Destacando que “nunca tantas pessoas se envolveram” na política da cidade como neste mandato. Rosário Farmhouse lamentou, por outro lado, as poucas presenças do presidente de câmara nas reuniões na AM, e apelou para que o edil tenha “maior disponibilidade do presidente da câmara para as sessões da Assembleia”.
Apesar de todas a scontingências, a responsável referiu que a Democracia “foi cumprida” e que o executivo municipal não se pode lamentar de “bloqueio” à sua ação, até porque “quase todas as propostas apresentadas pela câmara foram aprovadas (…) só me lembro de apenas cinco que foram rejeitadas pela Assembleia”, justificou.
A propósito do cargo de presidente da AML, concluiu que “tem uma dimensão e exigência que precisavam de um estatuto diferente das outras assembleias”, uma vez que diz respeito “à maior câmara do país”, que tem naturalmente “o maior orçamento” para ser gerido.

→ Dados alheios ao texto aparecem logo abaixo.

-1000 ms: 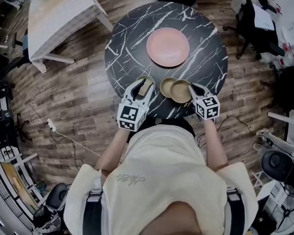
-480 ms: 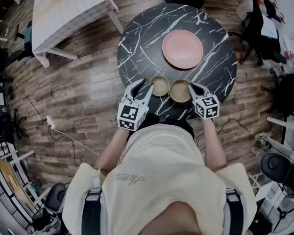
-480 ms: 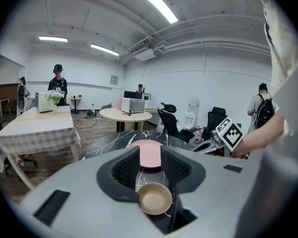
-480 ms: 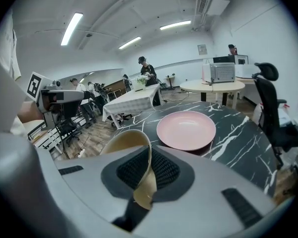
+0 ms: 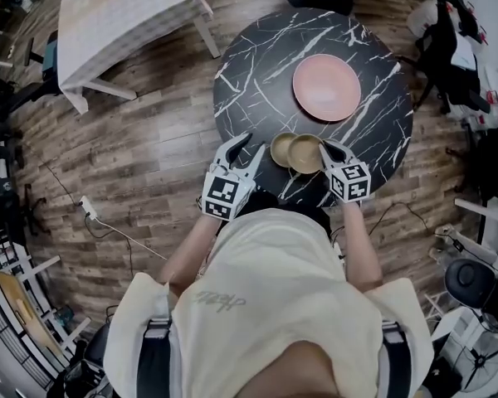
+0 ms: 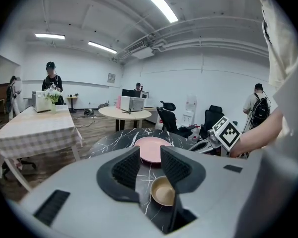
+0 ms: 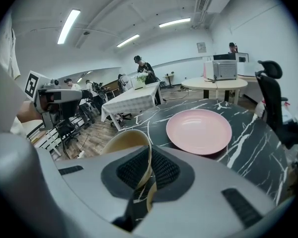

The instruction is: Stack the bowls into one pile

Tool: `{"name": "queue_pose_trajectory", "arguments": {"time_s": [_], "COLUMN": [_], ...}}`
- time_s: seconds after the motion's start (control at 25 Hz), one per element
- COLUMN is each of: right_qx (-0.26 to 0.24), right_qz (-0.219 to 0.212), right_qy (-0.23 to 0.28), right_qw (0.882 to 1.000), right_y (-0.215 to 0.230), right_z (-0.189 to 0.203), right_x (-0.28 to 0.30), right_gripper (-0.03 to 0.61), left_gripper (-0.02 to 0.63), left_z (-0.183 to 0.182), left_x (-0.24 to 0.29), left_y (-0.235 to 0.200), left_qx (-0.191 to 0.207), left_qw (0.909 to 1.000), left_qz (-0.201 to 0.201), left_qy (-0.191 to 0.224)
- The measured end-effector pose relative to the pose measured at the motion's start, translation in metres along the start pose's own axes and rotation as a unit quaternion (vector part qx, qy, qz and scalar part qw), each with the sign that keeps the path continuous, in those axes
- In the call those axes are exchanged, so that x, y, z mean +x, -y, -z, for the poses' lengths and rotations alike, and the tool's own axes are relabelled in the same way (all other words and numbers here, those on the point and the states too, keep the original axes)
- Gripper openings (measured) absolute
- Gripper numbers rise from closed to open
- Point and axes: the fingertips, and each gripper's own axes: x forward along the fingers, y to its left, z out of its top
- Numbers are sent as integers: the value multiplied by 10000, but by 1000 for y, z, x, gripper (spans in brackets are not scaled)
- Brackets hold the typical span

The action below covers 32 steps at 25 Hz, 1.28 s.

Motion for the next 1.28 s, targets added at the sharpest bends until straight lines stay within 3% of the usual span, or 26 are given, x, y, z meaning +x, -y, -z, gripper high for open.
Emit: {"name": "queue_pose_trajectory", "arguments": {"time_s": [0.48,1.16,1.28], "right_qx": [181,235,205], "right_qz": [-35,96,117], "right_qy": [-258,-505,-495], "right_qw": [9995,9984,9985], "right_y": [-18,-21,-20], "right_z": [14,35,36], "right_x": [41,71,72], "right_gripper": [25,34,66], "left_gripper": [138,138,138], "left_z": [3,17,19], "left_x": [8,10,10], "left_y": [-21,-46,-47], "left_qx": [80,70,41], "left_qw": [9995,9987,9988], "left_qz": [275,285,282], "left_qy": [-147,-410,-410]}}
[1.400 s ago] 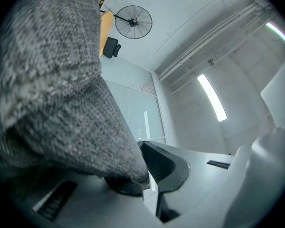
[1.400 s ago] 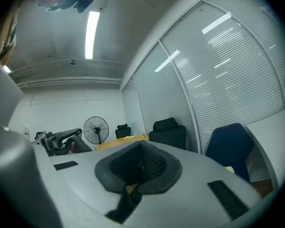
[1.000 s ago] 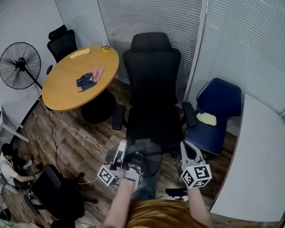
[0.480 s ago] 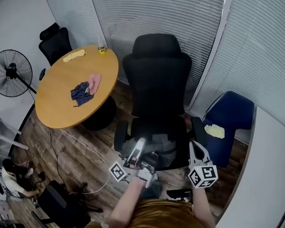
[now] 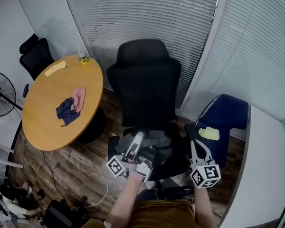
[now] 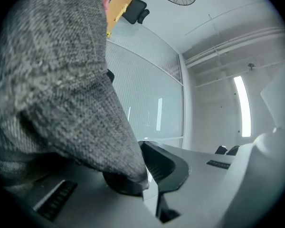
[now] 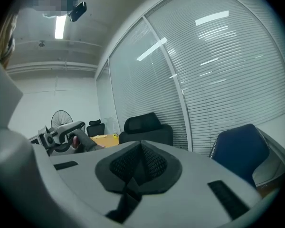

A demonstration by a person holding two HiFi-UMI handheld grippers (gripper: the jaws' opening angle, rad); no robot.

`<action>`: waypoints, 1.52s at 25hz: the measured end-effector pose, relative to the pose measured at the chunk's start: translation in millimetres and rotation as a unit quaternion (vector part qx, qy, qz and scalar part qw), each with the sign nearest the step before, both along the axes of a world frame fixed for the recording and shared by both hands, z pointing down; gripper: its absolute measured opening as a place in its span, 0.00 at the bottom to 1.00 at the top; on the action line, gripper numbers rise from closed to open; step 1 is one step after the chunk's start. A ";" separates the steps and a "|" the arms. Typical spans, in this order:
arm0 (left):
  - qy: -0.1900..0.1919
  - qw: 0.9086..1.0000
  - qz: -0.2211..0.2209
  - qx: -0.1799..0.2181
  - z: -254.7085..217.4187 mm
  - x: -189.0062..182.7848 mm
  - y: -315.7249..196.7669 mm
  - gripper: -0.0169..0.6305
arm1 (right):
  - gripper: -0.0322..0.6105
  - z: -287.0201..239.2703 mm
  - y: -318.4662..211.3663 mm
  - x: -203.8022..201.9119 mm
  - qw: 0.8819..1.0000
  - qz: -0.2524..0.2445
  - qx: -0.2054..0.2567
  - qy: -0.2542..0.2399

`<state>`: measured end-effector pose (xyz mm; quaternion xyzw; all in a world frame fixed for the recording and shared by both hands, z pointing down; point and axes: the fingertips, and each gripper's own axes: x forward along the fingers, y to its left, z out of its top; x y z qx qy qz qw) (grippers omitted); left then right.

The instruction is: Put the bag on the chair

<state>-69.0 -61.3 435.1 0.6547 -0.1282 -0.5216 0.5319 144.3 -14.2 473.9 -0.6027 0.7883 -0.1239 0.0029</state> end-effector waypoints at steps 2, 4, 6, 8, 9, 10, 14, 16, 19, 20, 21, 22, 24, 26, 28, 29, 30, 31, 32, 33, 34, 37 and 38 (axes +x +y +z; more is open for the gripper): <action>0.005 1.000 -0.004 -0.006 3.3 -2.4 -11.2 0.06 | 0.07 3.2 -7.1 -0.1 1.000 0.000 -0.003 0.001; 0.011 1.000 -0.007 -0.012 6.2 -2.9 -19.7 0.06 | 0.07 4.1 -14.9 -4.3 1.000 -0.004 -0.006 0.002; 0.012 1.000 -0.005 -0.017 9.0 0.1 -27.7 0.06 | 0.07 4.6 -24.1 -10.4 1.000 -0.010 -0.006 0.003; 0.008 1.000 -0.001 -0.021 13.4 5.3 -34.1 0.06 | 0.07 6.9 -32.9 -14.5 1.000 -0.017 -0.007 0.002; 0.005 1.000 0.000 -0.023 15.2 7.8 -37.2 0.06 | 0.07 8.0 -37.5 -15.2 1.000 -0.020 -0.007 0.001; 0.003 1.000 0.001 -0.024 16.4 9.9 -40.6 0.06 | 0.07 8.5 -42.4 -15.2 1.000 -0.022 -0.007 0.000; 0.000 1.000 -0.001 -0.027 17.5 11.9 -57.2 0.06 | 0.07 8.2 -63.7 -17.1 0.999 -0.033 0.000 -0.008; 0.002 0.999 -0.002 -0.034 20.6 12.7 -64.2 0.06 | 0.07 9.1 -74.4 -16.3 0.999 -0.036 0.001 -0.010; 0.002 0.999 -0.004 -0.046 27.5 13.7 -75.9 0.06 | 0.07 11.5 -92.3 -11.0 0.999 -0.036 0.002 -0.017; 0.000 0.999 -0.004 -0.048 29.5 14.6 -79.3 0.06 | 0.07 12.2 -97.3 -9.1 0.999 -0.036 0.001 -0.020; -0.002 0.999 -0.005 -0.049 31.2 16.2 -82.9 0.06 | 0.07 12.9 -102.0 -6.9 0.999 -0.036 0.000 -0.022; -0.004 0.999 -0.006 -0.049 32.7 18.3 -87.2 0.06 | 0.07 14.2 -107.0 -4.3 0.999 -0.036 -0.002 -0.023; -0.008 0.999 -0.006 -0.052 35.9 23.3 -97.0 0.06 | 0.07 19.0 -117.1 0.7 0.999 -0.035 -0.007 -0.027; -0.009 0.998 -0.007 -0.057 40.0 26.3 -105.6 0.06 | 0.07 24.6 -125.3 3.9 0.999 -0.034 -0.014 -0.029; -0.009 0.998 -0.009 -0.060 44.2 27.1 -113.5 0.06 | 0.07 29.3 -133.4 5.7 0.999 -0.036 -0.019 -0.030; -0.009 0.998 -0.010 -0.061 46.6 27.2 -117.0 0.06 | 0.07 31.5 -137.1 6.4 0.999 -0.038 -0.021 -0.031; -0.010 0.998 -0.011 -0.062 49.4 27.3 -120.2 0.06 | 0.07 34.3 -140.6 7.0 0.998 -0.040 -0.022 -0.032; -0.011 0.998 -0.012 -0.062 52.3 27.7 -123.5 0.06 | 0.07 37.3 -144.2 7.5 0.998 -0.042 -0.022 -0.033; -0.012 0.998 -0.013 -0.062 55.2 28.3 -127.4 0.06 | 0.07 40.3 -147.8 8.0 0.998 -0.044 -0.023 -0.034; -0.013 0.998 -0.013 -0.064 58.1 28.9 -131.7 0.06 | 0.07 43.2 -151.5 8.1 0.998 -0.045 -0.025 -0.034; -0.013 0.998 -0.013 -0.067 61.0 29.4 -136.1 0.06 | 0.07 45.8 -155.1 7.9 0.998 -0.046 -0.029 -0.033; -0.012 0.997 -0.016 -0.078 70.2 30.5 -147.7 0.06 | 0.07 53.9 -163.1 9.2 0.997 -0.048 -0.041 -0.031; -0.012 0.997 -0.016 -0.081 73.5 31.0 -151.3 0.06 | 0.07 57.0 -165.4 10.4 0.997 -0.049 -0.045 -0.031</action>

Para a presidente da AML, o modelo remuneratório das presenças dos deputados municipais deveria ser revisto, deixando a sugestão para que se pense “numa outra forma de remunerar o escrutínio do trabalho da câmara municipal”, que não o modelo das senhas de presença.
Nas palavras finais do discurso, desejou que os novos deputados se concentrem “no essencial” e prometeu ficar atenta no acompanhamento da cidade que a viu nascer, mas “mais à distância, mais tranquila e talvez mais feliz”.
Homenagem ao historiador António Borges Coelho
Por iniciativa da bancada da CDU, a AML cumpriu um voto de pesar pela memória do historiador António Borges Coelho, resistente antifascista e militante histórico do PCP – partido do qual acabaria por desfiliar-se já nos pós 25 de Abril –, falecido no dia 17 de outubro.
Pela CDU, Fernando Correia recordou a obra e a intervenção cívica de António Borges Coelho, um historiador e intelectual que “levantou a bandeira dos condenados da terra”.
Nascido em Murça, Vila Real, foi nas terras de Trás-os-Montes que o intelectual ganharia “consciência política” ao assistir à “miséria” e desigualdades socais que grassavam no interior, sendo, também por isso, que pôs de lado o “sonho de ser escritor” para se dedicar à causa da igualdade e da fraternidade.
Já depois de ter vindo para Lisboa, como estudante da Faculdade de Direito, a consciência social agudizou-se, mas também a sua intervenção na clandestinidade. A ditadura não gostou e pôs a PIDE à perna do então jovem idealista. Borges Coelho acabaria por ser preso e cumpriu uma pena de 6 anos de cadafalso no Forte de Peniche, ao lado de outros presos políticos.
Para Fernando Correia, Borges Coelho foi o primeiro historiador português a “pôr a arraia miúda” dentro da História, provando que “o todo é a soma de todas as partes”.
A CDU propôs um voto de pesar pela morte do historiador e um minuto de silêncio em sua honra. O voto foi aprovado por todas as forças políticas, com exceção do Chega, que se absteve, mas todas as bancadas respeitaram o minuto de silêncio em memória do historiador do povo.